There will always be those times when our best effort isn’t quite good enough. We will sometimes let someone else down. People tend to come to you with expectations.
But what we need to remember is, those expectations are not under our control. And they aren’t our responsibility.
My response to this reader was the right one. I believe that. I didn’t try to slice him in half with my sharp wit, I didn’t try to bring him low or punish him. I wanted to respond in love, and I did. And that is the only obligation I had in that moment.
I can be grateful for the critical feedback. I can. Because even if it stings, I can find the thread in it that leads me to a better version of myself.
But I don’t have to feel guilty or bad or inadequate when I’ve disappointed someone. I have no responsibility to impress or even improve them. If what I’m creating doesn’t work for them, then it’s ok for us to part as friends.
My only obligation is to do the work I feel compelled to do, that which I have decided I must do, and do it for all the reasons I’ve decided are my responsibility.
You have the same opportunity.
People will always criticize you for not doing things the way they think they should be done.
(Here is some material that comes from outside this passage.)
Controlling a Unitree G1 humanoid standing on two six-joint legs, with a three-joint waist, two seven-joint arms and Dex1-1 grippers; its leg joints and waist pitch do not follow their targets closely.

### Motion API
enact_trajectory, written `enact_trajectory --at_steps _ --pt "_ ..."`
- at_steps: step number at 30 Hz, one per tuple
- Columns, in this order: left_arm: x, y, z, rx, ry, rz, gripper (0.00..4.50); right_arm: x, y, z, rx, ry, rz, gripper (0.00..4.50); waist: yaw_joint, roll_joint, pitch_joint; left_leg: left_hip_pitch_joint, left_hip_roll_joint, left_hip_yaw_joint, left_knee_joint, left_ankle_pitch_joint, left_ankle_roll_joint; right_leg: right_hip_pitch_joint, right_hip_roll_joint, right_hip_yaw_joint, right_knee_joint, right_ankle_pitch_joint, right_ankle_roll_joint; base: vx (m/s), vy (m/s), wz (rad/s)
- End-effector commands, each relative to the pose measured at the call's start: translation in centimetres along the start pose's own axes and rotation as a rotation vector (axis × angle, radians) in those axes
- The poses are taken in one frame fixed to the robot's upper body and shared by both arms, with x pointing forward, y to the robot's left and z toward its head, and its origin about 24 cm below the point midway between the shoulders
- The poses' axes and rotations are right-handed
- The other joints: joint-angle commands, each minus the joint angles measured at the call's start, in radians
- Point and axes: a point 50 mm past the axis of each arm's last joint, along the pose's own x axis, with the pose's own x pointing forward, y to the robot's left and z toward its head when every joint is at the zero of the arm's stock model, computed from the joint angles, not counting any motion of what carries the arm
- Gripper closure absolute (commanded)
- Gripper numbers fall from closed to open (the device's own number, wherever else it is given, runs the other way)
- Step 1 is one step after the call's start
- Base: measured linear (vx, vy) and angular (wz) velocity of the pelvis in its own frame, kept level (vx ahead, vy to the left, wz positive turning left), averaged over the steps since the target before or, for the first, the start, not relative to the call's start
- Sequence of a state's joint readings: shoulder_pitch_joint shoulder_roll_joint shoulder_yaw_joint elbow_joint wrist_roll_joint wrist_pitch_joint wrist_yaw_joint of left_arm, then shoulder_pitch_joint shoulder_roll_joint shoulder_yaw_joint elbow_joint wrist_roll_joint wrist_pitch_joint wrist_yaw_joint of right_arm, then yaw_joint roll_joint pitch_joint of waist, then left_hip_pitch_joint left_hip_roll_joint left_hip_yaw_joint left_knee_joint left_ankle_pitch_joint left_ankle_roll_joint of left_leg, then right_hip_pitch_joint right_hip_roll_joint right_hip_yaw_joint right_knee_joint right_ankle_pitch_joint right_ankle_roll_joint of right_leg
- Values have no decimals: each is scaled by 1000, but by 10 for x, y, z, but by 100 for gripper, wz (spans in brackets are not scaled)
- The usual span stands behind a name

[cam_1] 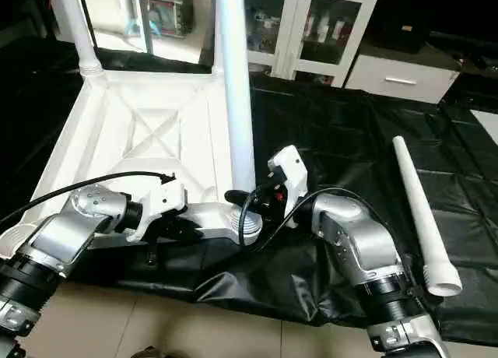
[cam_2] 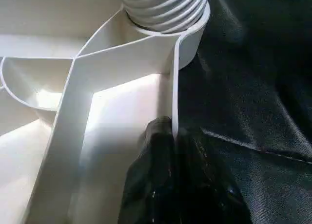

It’s going to happen. And it’s going to be ok.
Your job is to be the wonderful creation God made you to be, and to do what you know will serve God and humanity from a place of love. When you discover that someone you’re serving doesn’t think any of your effort is good enough, your only obligation is to listen, learn what you can, and continue doing the best you’re able to do.
Grow when you can grow. Love always and anyways.
That’s your only obligation. Everything else is empty, hollow, no content.
Very well said--and definitely made me think about my own reactions to criticism, valid or not. (The criticism, that is--not my reaction!)
Excellent! Gonna share parts of this email, Kev. Proud of your attitude.